Their vision is to create a nonprofit organization that upends the traditional museum experience to attract younger audiences. “The galleries will be equipped more like living rooms than a typical white box,” said Thompson, who led the Massachusetts Museum of Contemporary Art for more than three decades. New Affiliates Architecture has been commissioned to design the space, which will include a restaurant, cafe, performance hall, and bars.

About half of the space will be reserved for galleries outfitted with state-of-the-art audiovisual technology, overseen by art conservator Cass Fino-Radin. Rosenkranz, whose foundation now owns the building, described the project as “venture philanthropy.” He plans to cover the initial construction costs of nearly $10 million and raise funds to support an annual budget of similar magnitude. Canyon aims to make art accessible, with free admission for school groups and through public libraries.
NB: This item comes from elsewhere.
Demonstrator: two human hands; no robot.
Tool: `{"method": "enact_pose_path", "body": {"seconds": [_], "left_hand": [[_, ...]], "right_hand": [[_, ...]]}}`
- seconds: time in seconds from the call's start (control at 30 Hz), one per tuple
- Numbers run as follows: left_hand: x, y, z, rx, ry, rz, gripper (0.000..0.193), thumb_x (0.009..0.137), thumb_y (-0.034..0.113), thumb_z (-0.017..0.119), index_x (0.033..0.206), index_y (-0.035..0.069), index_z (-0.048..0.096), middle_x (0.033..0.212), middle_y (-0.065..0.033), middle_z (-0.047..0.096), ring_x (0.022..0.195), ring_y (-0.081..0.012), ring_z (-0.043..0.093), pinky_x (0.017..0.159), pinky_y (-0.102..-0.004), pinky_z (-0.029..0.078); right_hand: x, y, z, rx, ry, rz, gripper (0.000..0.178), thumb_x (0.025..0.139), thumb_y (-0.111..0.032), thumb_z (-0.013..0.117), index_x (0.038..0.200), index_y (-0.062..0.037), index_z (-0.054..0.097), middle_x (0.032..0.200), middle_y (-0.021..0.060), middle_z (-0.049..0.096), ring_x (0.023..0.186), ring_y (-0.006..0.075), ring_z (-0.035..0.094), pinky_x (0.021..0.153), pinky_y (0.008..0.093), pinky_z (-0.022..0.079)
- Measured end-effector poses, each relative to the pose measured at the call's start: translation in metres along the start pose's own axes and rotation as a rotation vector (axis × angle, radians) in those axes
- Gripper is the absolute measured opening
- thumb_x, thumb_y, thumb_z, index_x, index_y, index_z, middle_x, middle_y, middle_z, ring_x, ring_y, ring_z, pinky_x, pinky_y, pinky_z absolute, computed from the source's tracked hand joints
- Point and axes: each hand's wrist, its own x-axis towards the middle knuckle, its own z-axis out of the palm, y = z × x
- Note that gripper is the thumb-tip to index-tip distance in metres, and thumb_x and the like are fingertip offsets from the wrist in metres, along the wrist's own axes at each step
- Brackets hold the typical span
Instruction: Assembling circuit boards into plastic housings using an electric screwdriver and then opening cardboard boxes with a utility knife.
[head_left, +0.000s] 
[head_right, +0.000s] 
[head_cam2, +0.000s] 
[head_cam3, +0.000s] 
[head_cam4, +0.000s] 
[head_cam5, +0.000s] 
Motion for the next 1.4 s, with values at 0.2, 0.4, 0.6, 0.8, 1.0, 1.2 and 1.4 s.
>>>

The project, announced on Friday, is eagerly anticipated by the art community, especially for its potential to re-energize the post-pandemic arts scene in Manhattan. “It’s not just a genre,” Rosenkranz said of time-based art.

Introducing the Canyon arts venue

“It’s a form of expression for a younger generation of artists, which is both natural for them, profoundly inventive, and engaging for their viewers.”

Thompson believes the hybrid space will address the changing appetites and habits of today’s visitors. “To me, there are several mysteries that Canyon will explore: on one hand, video infuses our daily lives, and yet video and other forms of art that take time, are often less visited in conventional museum spaces. And we know that many people—often younger audiences—are intrigued with immersive, all-encompassing ‘experiential art’ and yet many of those same people are not feeling at home in galleries, museums, and performing arts venues,” he said.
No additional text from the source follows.